Clinical appearance of ERM depends on its’ thickness and size of contraction which leads to wrinkling (folding). Thin membranes are usually asymptomatic and transparent and result in limited contraction and thus formation of radial, striated, folds of the internal limiting membrane (ILM) and the inner layers of the retina (‘distortion of the inner surface of the retina’) starting from the edge of the ERM or the epicentre of the contraction. Thicker, highly contracted membrane places tractional stress on all the layers of the retina that, with the development of an edema, leads to extensive macular dysfunction. Persistent macular traction can lead to thickening and stratification of the retina with intraretinal fluid accumulation (cystoid or diffuse edema) and withdrawal of central foveal layers.

ERM does not have to bridge the fovea, but in case that it does, it can be associated with ME. Results of this study indicate that ERM which bridges the fovea was 2.5 times more prevalent than discontinuous ERM that does not bridge the fovea. These results also show that there is a noteworthy relationship between ERM which bridges the fovea and bigger CMT.

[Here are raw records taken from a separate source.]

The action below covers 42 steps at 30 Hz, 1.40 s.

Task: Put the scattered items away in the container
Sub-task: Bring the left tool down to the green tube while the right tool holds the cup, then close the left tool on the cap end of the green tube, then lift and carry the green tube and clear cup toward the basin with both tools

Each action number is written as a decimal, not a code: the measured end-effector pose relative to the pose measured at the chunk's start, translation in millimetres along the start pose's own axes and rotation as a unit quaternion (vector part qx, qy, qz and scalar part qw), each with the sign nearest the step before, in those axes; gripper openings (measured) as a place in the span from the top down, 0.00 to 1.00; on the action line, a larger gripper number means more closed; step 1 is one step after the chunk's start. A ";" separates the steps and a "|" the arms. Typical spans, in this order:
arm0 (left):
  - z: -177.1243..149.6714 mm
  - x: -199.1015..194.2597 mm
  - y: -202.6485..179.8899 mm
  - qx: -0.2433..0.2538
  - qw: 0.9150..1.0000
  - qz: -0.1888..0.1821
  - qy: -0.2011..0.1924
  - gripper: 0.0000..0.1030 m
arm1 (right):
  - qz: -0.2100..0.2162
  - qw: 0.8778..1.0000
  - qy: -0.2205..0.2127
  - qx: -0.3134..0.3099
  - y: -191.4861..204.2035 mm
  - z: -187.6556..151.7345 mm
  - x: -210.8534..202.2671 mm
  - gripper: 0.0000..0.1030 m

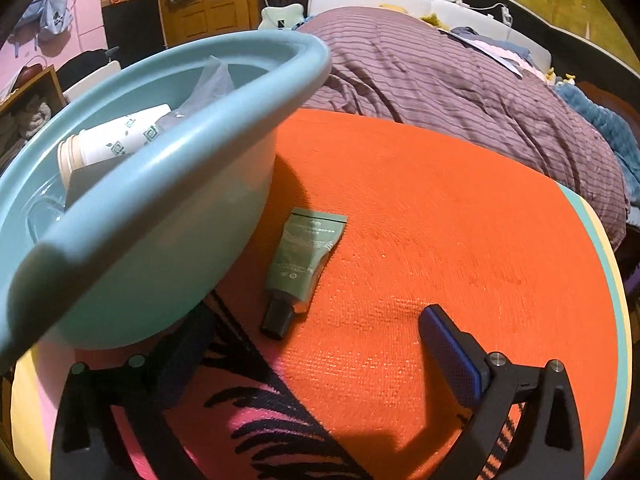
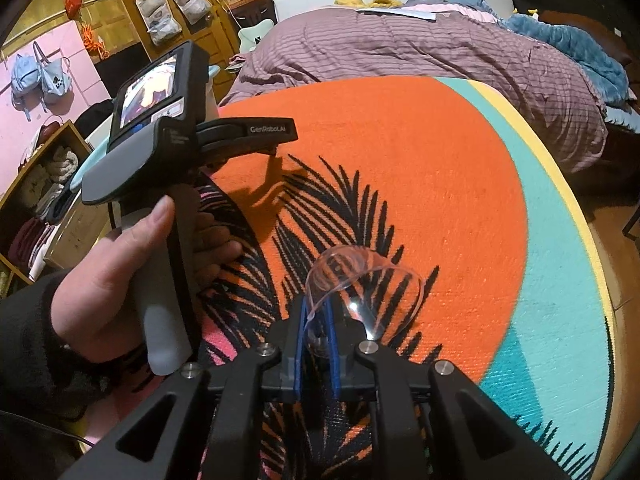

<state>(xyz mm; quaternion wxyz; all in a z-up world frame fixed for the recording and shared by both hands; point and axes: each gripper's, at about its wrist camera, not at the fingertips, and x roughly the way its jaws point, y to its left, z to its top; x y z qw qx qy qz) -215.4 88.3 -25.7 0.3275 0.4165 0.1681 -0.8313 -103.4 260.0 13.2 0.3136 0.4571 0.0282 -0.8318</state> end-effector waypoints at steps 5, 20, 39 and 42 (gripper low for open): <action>0.5 -1.0 1.6 -0.010 1.000 0.009 0.000 0.00 | 0.005 1.000 -0.003 0.002 -1.5 -2.2 -1.3 0.91; 2.3 -5.5 -5.3 -0.008 1.000 0.008 -0.023 0.41 | 0.022 1.000 -0.013 0.012 -5.3 -6.1 -0.5 0.90; 2.9 -8.6 -6.7 -0.006 0.999 -0.003 -0.031 0.78 | 0.029 0.999 -0.018 0.015 -7.5 -7.8 -0.6 0.89; 2.4 -9.1 -6.6 -0.005 0.999 -0.007 -0.031 0.78 | 0.029 0.999 -0.017 0.014 -7.5 -7.8 -0.7 0.89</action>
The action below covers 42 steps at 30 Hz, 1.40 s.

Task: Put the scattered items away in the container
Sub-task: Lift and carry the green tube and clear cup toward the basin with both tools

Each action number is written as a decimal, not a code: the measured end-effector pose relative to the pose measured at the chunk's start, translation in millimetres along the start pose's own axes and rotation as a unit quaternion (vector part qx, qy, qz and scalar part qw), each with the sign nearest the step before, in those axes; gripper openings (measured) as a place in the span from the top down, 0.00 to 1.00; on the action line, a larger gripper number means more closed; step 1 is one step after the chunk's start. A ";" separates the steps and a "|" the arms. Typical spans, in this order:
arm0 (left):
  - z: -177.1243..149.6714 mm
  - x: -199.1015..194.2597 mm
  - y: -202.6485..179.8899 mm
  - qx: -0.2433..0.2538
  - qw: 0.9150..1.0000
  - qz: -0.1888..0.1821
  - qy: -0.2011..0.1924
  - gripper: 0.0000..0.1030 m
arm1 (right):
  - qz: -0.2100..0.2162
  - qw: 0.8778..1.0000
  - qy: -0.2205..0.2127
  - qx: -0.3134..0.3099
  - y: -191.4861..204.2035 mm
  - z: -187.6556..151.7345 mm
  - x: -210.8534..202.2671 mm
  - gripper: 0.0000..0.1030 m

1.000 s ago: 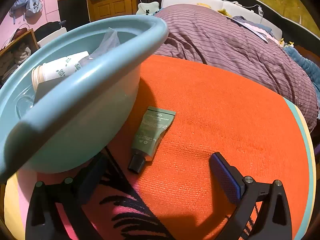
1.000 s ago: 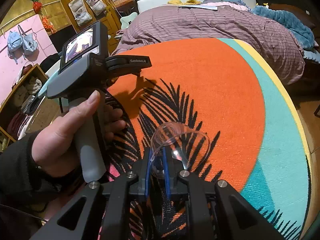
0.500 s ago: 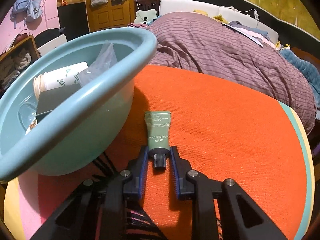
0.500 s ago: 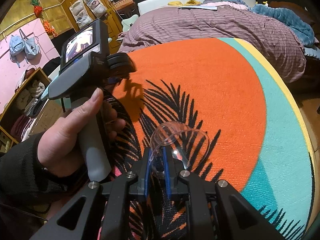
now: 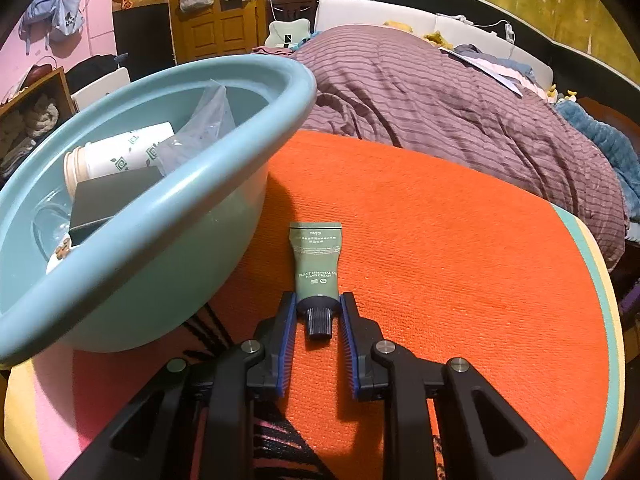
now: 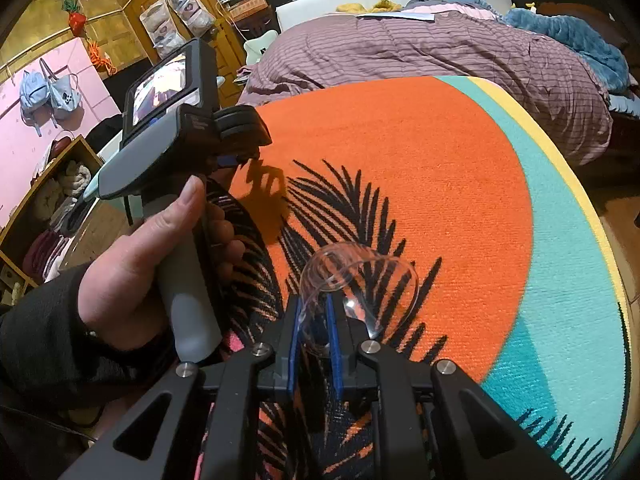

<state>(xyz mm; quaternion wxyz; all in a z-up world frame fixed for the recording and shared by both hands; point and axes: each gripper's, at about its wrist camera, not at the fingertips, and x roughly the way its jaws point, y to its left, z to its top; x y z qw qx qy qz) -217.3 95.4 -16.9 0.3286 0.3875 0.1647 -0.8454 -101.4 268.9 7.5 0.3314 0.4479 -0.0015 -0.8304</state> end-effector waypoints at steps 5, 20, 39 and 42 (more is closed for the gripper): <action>-3.3 -3.9 1.1 0.008 1.000 -0.008 0.001 0.78 | 0.000 1.000 0.003 0.000 0.2 -0.4 -0.5 0.89; -27.1 -37.8 5.8 0.038 0.998 -0.044 0.000 0.78 | -0.025 1.000 0.009 -0.003 6.3 -5.9 -20.8 0.87; -20.1 -109.8 50.9 0.074 0.991 -0.106 -0.042 0.78 | -0.062 0.998 -0.001 -0.011 32.3 -8.0 -55.2 0.96; -17.4 -116.2 57.6 0.078 0.990 -0.108 -0.051 0.78 | -0.072 0.997 0.000 -0.012 33.1 -9.4 -50.3 0.96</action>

Patients with good VA had the lowest CMT. Even though data obtained from literature suggests that VA is associated with CMT, seeing that larger CMT was associated with patients who had ERM that bridged the fovea and that was at the same time independent of VA, it is deemed that, instead of CMT, it is actually the preservation of the photoreceptor layer which is of the utmost importance for the VA [25].

Conclusion

Limiting factors of studies such as this can be associated with resolution of an OCT (higher being the better one) that is used for identification and monitoring of various changes. On the other hand, when comparing VA and ERM one should take into account that both traction and other factors may influence ME, and thus visual functions (ME and ERM in case of uveitis; diabetes mellitus; and etc.).

Although comparisons that were performed on results obtained for ERM that bridged and didn’t bridge the fovea and VA suggest that there exists no relationship between them but rather that VA depends on CMT, one should take into account that presence of ERM sustains tractional ME. Obtained results are important for clinical practice in that they contribute and guide the practitioner in decision making concerning future treatment, wich may or may not, include ERM pilling (surgical removal of an ERM) as well as decrease of tractional ME and thus a decrease of CMT.